IANTD CE, no problems. But I paid with an EU bank account.

Btw I also found few debatable suggestions in the book - but I guess navigation rules are like a******, everybody has one :-)
 
Why do we need 100 pages with specific instructions when "leave **** on the exit side" covers it? I'm not trolling now. I honestly think that if you need 100 pages the protocols can not be correct, what am I missing?
 
Why do we need 100 pages with specific instructions when "leave **** on the exit side" covers it? I'm not trolling now. I honestly think that if you need 100 pages the protocols can not be correct, what am I missing?
You can always find some edge cases, I find it useful to have diagrams and to be able to discuss what could be a good/bad approach.
 
You can always find some edge cases, I find it useful to have diagrams and to be able to discuss what could be a good/bad approach.

I wonder how much of it comes from poor line planning.
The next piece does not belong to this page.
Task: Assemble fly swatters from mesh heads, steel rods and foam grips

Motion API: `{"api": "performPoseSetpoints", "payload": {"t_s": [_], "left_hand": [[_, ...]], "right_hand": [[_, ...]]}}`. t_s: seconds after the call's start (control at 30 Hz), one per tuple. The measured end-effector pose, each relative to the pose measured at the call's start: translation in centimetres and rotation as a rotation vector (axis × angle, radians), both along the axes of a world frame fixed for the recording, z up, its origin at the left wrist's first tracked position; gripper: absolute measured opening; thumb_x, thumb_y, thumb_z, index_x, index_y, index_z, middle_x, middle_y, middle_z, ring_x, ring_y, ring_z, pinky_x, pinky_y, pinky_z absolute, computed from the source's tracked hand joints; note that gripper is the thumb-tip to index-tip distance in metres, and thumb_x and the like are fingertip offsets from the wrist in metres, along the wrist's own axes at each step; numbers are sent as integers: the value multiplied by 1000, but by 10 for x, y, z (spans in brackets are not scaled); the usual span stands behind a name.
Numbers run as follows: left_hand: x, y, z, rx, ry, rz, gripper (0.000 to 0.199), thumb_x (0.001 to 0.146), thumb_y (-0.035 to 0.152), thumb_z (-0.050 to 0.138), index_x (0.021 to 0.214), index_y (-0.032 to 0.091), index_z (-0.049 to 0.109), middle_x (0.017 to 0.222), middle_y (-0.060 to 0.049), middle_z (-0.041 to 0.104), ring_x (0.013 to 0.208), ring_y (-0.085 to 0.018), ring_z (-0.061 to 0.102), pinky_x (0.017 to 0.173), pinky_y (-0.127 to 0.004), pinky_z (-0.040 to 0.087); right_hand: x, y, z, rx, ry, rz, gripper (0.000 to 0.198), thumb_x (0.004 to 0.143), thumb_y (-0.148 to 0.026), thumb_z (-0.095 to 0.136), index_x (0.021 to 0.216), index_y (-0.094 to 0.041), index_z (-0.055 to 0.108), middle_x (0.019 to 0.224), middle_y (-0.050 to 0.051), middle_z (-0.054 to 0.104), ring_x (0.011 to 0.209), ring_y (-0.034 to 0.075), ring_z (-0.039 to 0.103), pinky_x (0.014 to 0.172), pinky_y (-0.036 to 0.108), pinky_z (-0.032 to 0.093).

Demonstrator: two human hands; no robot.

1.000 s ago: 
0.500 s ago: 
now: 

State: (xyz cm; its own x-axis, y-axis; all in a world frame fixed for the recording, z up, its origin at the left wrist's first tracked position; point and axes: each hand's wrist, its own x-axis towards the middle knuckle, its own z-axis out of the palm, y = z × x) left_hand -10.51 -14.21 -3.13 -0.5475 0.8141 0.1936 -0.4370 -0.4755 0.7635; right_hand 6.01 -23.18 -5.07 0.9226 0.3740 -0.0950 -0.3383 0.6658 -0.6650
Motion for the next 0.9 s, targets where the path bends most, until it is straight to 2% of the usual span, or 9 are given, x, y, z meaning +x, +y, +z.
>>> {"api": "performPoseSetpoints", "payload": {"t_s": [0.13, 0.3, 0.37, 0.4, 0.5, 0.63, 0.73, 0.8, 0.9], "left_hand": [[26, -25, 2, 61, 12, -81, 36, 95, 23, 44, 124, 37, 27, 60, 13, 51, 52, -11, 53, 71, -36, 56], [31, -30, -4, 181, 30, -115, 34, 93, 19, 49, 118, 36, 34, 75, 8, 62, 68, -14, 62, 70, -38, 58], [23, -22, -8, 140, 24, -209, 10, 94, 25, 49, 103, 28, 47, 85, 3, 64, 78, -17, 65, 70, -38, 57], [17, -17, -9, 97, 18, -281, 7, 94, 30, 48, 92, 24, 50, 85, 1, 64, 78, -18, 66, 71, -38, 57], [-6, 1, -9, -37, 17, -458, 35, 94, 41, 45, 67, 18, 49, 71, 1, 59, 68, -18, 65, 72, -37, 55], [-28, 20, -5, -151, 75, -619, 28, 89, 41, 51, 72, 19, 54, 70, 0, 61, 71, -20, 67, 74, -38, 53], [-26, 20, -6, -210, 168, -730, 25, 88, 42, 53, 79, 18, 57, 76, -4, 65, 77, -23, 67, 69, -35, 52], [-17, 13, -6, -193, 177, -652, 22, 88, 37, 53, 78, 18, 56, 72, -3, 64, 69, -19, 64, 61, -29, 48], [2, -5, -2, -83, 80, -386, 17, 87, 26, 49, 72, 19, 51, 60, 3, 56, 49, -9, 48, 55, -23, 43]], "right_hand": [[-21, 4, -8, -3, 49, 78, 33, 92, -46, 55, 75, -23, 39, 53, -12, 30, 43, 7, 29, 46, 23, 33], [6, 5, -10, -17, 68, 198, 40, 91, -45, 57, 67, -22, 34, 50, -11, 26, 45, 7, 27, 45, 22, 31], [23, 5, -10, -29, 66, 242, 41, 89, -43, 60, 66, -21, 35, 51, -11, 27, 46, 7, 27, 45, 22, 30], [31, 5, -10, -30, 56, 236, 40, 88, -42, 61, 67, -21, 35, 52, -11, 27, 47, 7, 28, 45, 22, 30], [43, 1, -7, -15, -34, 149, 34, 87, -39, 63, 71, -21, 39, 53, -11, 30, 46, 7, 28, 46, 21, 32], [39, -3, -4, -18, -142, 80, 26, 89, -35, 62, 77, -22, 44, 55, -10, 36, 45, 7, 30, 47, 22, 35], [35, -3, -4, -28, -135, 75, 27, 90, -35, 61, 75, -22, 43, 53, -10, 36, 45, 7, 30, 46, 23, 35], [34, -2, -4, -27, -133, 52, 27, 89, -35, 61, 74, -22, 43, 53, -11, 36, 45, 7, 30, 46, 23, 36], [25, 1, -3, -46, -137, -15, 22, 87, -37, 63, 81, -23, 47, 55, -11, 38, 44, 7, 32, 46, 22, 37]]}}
I remember someone describing their mine's lines. Near the entrance was a room with pillars where like two or three tunnels on each side connected together. And what they ended up was a mess of Tees, which seemed super complex for no reason.
 
So I finally got to read the book after having it delivered to the UK. It still cost $50 all together with shipping which was excessive, but it is a quality book.

It is definitely written from a Mexico cave perspective but I believe most of what it says applies to us in Florida as well. As previous posters said it doesn't give any new way of doing things, rather it puts in pictures what the common existing protocols say in words. The book is mostly diagrams of different line layouts and how to use markers to navigate them. I was hoping it might go into some more complex line layouts but what it has is solid. Where there are a few different approaches, such as team vs individual markers, and securing jump lines to markers vs directly to the line, it gives multiple illustrations showing the different options.

The book is firmly against using personal arrows as markers for jumps. Instead it promotes using cookies or REMs to avoid changing the existing navigation layout of the cave. It doesn't suggest a preference between cookies and REMs, it just explains how they are used differently.

It also advised against tying into permanent arrows for jumps, and this is one of the topics where it differs from some common Florida cave diving practices.

The beginning of the book is geared towards exploration, explaining line use and relevant knots.

In summary, I think this would be a great companion book to a standard cave textbook as it is more in depth on line and marker use, and has more examples than any other book I have seen. I think it would be especially useful to instructors as the diagrams would be a great dryland training aid.

Hopefully it can become more commonly available over here and avoid the excess shipping charges.
 
Subscribed. Take some pics of line diagrams for us and post them here ;-)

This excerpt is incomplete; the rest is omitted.